A BlackRock, uma das maiores gestoras globais de ativos, decidiu restringir os resgates em um de seus principais fundos de crédito privado após o volume de pedidos de retirada superar o limite permitido para o trimestre. A medida ocorre em um momento de maior volatilidade nos mercados financeiros e de crescente preocupação entre investidores quanto à liquidez desse tipo de investimento.
O fundo afetado é o HPS Corporate Lending Fund (HLEND), que possui uma regra que limita a recompra de até 5% das ações por trimestre, mecanismo criado para preservar a estratégia de longo prazo do fundo e evitar a venda forçada de ativos. Esse percentual representaria cerca de US$ 620 milhões em recompras no período. No entanto, os pedidos de resgate alcançaram 9,3% das ações, superando o limite estabelecido desde o lançamento do fundo, há aproximadamente quatro anos.
Os fundos de crédito privado investem, em grande parte, em empréstimos concedidos a empresas de médio porte, muitas vezes fora dos mercados públicos tradicionais. Por esse motivo, esses ativos apresentam menor liquidez, o que exige mecanismos que controlem os resgates e protejam a estabilidade da carteira de investimentos. A limitação de 5% por trimestre foi criada justamente para alinhar o capital investido ao prazo dos empréstimos que compõem o portfólio do fundo.
Apesar das recentes pressões, o HLEND apresenta um histórico de retorno anualizado de cerca de 10,7% após taxas, segundo dados divulgados pela própria gestora. Ainda assim, o aumento nos pedidos de resgate reflete um clima de maior cautela entre investidores, especialmente diante do crescimento acelerado do mercado de crédito privado nos últimos anos.
Outras gestoras relevantes também enfrentam desafios semelhantes. A Blackstone, por exemplo, precisou elevar temporariamente o limite de resgates de seu fundo Blackstone Private Credit Fund (BCRED) de 5% para cerca de 7%, além de destinar aproximadamente US$ 400 milhões de capital próprio para atender às solicitações recordes de retirada. Já a Blue Owl Capital adotou outra estratégia, substituindo pagamentos imediatos por compromissos de pagamento futuro, o que também indica pressões sobre a liquidez no setor.

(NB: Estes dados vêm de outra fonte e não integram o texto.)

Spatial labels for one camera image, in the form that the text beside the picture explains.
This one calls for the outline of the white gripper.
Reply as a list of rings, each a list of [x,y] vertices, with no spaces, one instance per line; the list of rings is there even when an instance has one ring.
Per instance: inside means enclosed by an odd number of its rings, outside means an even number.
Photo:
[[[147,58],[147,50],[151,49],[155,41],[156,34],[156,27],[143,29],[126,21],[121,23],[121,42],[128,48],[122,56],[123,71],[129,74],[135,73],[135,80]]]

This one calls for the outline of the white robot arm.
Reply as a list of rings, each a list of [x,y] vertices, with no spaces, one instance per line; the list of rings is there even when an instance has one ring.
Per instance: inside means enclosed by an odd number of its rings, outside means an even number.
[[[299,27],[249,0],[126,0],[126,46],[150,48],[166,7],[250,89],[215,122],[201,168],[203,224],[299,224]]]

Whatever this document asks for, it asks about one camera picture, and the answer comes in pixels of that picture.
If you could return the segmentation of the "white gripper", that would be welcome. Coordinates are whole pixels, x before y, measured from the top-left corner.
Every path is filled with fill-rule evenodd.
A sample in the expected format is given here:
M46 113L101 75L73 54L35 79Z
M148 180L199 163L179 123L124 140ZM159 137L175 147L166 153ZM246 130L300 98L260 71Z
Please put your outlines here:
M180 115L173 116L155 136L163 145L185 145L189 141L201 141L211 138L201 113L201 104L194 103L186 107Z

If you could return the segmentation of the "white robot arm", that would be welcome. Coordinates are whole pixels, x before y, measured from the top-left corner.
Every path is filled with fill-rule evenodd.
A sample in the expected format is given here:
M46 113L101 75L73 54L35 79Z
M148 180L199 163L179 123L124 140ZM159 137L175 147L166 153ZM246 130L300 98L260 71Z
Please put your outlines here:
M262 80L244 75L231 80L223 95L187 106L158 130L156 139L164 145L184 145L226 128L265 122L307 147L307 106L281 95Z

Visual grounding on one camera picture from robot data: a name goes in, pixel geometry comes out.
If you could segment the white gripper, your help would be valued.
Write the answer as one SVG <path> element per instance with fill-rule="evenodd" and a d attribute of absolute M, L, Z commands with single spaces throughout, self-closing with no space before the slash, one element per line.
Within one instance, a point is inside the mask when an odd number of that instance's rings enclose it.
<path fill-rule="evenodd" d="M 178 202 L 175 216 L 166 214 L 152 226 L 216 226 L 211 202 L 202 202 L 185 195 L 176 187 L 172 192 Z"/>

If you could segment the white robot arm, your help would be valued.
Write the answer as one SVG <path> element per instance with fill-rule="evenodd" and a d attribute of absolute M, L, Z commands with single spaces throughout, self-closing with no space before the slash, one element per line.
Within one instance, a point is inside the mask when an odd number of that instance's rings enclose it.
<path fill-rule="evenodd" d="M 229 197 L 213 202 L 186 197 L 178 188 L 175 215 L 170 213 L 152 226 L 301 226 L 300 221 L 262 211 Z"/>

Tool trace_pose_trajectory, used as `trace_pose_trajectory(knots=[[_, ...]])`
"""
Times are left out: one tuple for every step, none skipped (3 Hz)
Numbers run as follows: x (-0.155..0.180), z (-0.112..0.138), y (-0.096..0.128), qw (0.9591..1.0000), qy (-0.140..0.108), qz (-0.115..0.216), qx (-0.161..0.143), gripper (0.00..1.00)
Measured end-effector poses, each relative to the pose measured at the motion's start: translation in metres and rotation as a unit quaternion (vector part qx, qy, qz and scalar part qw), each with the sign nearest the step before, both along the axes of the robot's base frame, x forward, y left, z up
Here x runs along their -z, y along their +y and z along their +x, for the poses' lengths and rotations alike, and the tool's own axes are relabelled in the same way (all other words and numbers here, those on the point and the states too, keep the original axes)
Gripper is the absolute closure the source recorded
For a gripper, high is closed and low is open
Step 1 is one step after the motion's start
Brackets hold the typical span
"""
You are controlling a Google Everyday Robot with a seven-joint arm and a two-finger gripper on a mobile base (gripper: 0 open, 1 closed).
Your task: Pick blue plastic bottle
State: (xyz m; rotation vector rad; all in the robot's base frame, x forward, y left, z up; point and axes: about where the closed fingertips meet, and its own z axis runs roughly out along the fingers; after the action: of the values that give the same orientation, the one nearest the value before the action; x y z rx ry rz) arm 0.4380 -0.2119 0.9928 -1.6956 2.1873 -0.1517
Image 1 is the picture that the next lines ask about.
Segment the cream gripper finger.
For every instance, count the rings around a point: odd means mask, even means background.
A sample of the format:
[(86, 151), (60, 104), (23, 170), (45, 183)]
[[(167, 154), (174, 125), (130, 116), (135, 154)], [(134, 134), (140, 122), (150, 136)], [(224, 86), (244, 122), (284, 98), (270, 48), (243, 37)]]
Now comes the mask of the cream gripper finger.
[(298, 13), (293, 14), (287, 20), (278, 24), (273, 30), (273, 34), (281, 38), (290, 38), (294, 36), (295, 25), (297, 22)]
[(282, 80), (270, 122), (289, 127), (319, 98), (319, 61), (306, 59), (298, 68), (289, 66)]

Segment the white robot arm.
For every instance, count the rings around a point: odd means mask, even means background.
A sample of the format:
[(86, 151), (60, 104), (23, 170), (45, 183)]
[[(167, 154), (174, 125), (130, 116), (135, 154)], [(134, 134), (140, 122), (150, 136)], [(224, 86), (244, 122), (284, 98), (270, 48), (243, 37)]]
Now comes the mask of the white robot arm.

Essas movimentações ocorrem paralelamente a casos recentes de inadimplência envolvendo empresas financiadas por crédito privado nos Estados Unidos, incluindo a falência de um fornecedor de peças automotivas e de uma instituição de crédito automotivo voltada ao segmento subprime. Esses episódios reforçam a percepção de risco e contribuem para o aumento da cautela por parte dos investidores.
O mercado global de crédito privado ganhou forte expansão ao longo da última década, especialmente após a Crise Financeira Global de 2008, quando muitos bancos reduziram sua participação no financiamento corporativo. Desde então, gestoras especializadas passaram a ocupar esse espaço, atraindo capital de fundos de pensão, seguradoras e investidores de alta renda. Atualmente, o setor administra trilhões de dólares em ativos.
Analistas apontam que o crescimento dos pedidos de resgate representa um teste importante para os chamados fundos semi-líquidos, que oferecem aos investidores a possibilidade de realizar retiradas periódicas, porém dentro de limites previamente definidos. Em momentos de maior instabilidade econômica, essas estruturas precisam equilibrar dois objetivos: garantir liquidez aos investidores e preservar a integridade da estratégia de investimento de longo prazo.
Além disso, fatores como volatilidade nos mercados, incertezas econômicas globais e tensões geopolíticas têm incentivado parte dos investidores a migrar para ativos considerados mais seguros, o que aumenta a pressão sobre fundos que investem em ativos menos líquidos.
Em síntese, o aumento nos pedidos de resgate no fundo da BlackRock evidencia como o mercado de crédito privado está se ajustando a um ambiente financeiro mais incerto. Ao mesmo tempo, destaca a importância de mecanismos de proteção de liquidez, que ajudam a preservar o capital dos investidores e a estabilidade dos fundos no longo prazo.